J. Griffié, P. Rolland, D. Sage, R. Lang, V. Cevher, S. Manley

Proceedings of the 2020 Quantitative BioImaging Conference (QBI'20), Oxford, United Kingdom, January 6-9, 2020, paper no. 283.



Fluorescence microscopy is an incredible toolbox for the investigation of the cellular machinery over multiple length scales. It presents unique advantages such as protein specificity, multi-color, the access to 2D, 3D and whole cell data, from both fixed or live sample, to name a few.
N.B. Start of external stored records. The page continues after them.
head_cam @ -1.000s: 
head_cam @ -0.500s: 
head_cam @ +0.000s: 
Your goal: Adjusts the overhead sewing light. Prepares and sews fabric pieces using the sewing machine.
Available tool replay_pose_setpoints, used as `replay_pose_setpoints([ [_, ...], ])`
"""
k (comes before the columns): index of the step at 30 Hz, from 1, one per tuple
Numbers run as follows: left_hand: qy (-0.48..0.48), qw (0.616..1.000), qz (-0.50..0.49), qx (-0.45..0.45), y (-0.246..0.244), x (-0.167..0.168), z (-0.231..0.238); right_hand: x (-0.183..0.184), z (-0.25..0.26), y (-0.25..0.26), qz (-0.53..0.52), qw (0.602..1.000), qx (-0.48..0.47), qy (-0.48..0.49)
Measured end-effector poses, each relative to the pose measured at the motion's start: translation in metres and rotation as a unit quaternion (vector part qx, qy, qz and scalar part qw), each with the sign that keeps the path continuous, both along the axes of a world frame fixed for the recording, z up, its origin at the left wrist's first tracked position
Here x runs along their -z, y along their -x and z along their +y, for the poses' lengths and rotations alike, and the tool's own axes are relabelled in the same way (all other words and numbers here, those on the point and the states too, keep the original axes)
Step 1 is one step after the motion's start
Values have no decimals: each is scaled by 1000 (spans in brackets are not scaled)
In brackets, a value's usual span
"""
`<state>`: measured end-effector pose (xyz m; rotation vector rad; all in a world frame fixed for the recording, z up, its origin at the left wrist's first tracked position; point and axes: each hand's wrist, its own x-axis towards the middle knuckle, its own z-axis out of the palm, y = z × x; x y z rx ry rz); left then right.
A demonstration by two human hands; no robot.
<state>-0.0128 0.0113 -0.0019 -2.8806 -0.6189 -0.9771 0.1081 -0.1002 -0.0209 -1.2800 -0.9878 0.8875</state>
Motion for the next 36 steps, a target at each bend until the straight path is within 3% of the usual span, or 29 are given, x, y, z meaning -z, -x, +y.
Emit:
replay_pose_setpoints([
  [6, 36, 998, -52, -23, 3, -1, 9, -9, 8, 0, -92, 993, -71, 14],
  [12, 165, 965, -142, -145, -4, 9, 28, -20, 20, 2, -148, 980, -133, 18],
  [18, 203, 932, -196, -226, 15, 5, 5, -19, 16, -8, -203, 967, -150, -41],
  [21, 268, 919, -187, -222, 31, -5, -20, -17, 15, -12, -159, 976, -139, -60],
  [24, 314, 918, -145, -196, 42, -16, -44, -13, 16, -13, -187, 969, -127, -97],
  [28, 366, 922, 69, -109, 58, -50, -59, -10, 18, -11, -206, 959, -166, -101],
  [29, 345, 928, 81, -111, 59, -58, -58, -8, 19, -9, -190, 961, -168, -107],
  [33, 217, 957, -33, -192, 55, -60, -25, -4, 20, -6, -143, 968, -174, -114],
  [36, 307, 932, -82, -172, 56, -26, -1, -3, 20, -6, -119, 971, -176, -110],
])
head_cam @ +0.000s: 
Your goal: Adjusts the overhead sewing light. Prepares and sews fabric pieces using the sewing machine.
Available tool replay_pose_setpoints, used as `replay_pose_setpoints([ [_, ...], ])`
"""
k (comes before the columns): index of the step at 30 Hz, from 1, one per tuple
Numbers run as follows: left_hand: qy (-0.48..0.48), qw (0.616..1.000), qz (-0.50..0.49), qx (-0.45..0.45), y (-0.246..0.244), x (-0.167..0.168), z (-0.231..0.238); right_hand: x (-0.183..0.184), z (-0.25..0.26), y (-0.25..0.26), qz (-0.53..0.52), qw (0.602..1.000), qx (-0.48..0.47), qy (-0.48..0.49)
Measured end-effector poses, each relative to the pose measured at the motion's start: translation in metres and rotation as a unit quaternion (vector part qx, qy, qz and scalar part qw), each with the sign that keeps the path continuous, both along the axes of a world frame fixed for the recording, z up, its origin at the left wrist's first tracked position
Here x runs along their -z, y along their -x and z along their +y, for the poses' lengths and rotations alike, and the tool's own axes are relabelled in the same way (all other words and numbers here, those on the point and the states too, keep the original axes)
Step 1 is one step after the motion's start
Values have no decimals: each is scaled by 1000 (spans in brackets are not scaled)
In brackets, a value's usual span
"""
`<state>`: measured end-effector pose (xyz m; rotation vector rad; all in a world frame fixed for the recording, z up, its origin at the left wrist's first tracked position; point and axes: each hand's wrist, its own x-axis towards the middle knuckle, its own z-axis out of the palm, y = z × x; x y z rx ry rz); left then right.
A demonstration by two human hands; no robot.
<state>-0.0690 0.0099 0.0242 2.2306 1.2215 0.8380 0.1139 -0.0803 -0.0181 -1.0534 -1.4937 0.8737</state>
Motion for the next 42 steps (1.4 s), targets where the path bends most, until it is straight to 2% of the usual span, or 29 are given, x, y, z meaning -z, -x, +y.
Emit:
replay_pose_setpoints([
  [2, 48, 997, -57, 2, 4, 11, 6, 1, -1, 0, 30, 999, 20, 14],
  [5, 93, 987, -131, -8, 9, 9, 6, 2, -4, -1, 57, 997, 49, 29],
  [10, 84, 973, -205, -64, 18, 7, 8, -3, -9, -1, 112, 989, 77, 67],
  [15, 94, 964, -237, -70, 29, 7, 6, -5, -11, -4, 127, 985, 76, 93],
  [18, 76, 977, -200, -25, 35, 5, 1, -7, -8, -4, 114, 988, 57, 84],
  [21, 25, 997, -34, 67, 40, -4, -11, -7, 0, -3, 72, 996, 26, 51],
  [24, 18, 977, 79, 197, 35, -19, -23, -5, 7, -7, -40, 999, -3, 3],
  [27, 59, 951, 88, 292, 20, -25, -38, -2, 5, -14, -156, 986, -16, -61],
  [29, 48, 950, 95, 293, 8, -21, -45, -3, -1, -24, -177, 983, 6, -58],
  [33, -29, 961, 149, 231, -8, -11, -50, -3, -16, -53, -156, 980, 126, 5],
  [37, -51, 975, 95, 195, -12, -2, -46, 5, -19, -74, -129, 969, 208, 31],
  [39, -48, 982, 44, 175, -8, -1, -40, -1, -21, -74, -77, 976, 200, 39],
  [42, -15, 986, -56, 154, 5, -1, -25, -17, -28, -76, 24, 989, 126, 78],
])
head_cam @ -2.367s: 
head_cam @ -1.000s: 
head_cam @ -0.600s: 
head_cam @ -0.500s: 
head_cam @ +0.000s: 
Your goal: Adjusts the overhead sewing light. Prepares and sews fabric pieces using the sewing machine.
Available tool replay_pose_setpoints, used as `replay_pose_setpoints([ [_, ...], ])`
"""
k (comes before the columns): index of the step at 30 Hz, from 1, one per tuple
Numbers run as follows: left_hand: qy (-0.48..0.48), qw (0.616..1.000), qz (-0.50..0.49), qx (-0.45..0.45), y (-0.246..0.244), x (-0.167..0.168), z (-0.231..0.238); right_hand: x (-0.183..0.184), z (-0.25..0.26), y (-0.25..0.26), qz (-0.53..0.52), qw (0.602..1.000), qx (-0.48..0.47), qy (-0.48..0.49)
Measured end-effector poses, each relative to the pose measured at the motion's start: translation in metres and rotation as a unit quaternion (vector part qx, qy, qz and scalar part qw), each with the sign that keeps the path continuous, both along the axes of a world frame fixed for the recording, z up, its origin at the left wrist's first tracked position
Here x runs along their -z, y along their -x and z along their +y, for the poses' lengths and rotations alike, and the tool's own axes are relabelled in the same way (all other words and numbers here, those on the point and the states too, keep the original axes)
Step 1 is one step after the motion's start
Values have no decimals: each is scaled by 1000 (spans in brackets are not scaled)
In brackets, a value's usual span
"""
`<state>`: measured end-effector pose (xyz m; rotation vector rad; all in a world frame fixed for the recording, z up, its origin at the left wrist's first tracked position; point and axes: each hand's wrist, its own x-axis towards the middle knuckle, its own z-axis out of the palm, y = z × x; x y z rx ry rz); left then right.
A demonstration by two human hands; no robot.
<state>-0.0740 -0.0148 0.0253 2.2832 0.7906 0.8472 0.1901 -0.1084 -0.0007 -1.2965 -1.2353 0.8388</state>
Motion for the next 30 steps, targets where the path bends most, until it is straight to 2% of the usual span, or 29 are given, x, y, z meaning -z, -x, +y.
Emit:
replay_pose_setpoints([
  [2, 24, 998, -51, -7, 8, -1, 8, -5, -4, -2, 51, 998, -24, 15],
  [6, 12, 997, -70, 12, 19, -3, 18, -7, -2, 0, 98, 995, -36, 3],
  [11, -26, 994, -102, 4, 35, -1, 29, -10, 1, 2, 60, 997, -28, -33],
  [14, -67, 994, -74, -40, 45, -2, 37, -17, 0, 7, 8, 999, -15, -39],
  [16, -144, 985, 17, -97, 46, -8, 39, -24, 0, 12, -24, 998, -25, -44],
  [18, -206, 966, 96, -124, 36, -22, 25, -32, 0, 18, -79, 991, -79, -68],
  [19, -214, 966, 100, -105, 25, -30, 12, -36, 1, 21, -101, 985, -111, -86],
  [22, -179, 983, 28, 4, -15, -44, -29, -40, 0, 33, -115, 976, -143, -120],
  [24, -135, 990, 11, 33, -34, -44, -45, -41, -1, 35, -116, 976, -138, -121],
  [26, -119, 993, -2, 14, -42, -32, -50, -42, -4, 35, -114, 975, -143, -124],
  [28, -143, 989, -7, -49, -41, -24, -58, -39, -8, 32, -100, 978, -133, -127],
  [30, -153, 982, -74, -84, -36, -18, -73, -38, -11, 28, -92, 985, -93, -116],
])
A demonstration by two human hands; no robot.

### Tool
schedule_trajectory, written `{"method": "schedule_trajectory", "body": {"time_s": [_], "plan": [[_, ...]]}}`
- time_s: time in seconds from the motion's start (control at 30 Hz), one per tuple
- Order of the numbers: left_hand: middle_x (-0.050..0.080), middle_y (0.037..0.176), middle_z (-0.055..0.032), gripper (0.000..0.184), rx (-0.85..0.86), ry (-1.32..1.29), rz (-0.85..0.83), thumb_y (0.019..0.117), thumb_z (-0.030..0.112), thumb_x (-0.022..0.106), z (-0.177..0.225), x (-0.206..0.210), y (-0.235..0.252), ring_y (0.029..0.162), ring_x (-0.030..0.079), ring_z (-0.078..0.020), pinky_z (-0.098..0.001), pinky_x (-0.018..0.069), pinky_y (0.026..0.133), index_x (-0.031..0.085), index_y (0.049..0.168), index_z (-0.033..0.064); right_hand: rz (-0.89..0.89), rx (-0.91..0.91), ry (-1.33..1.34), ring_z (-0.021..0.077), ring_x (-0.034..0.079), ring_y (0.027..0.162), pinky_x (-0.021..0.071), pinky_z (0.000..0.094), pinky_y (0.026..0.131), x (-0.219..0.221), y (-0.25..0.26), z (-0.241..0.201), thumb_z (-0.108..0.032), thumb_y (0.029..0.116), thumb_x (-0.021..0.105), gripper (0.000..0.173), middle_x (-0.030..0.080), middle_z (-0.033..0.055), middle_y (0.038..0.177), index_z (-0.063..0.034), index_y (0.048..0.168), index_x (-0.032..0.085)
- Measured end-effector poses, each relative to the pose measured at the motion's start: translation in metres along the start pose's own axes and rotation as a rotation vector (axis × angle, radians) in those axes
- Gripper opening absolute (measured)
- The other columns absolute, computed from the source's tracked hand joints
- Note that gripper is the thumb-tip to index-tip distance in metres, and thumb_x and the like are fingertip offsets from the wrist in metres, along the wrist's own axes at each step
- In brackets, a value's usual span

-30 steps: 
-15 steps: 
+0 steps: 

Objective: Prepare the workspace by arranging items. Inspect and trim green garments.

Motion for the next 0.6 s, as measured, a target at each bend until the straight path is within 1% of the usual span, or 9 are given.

This, however, comes at a cost: complex microscopy set ups, with many user definable parameters to set for the image acquisition, and no clear guidelines to do so. This lack of robust framework for the optimization of acquisition parameters often impacts negatively on the output data: image quality deterioration and limited reproducibility are common issues faced by the field. In the face of these limitations, how much can we trust the statistics extracted from these images, independently of the analysis tool used? We propose here a Bayesian based framework for the optimization of acquisition parameters allowing for user-free microscopy acquisition, while insuring the reproducibility of the generated images. It is a first step towards sample specific automated microscopes or "smart microscopes". We will focus on the application of this framework to SMLM relying on a novel real time SMLM simulator that we have developed for its validation.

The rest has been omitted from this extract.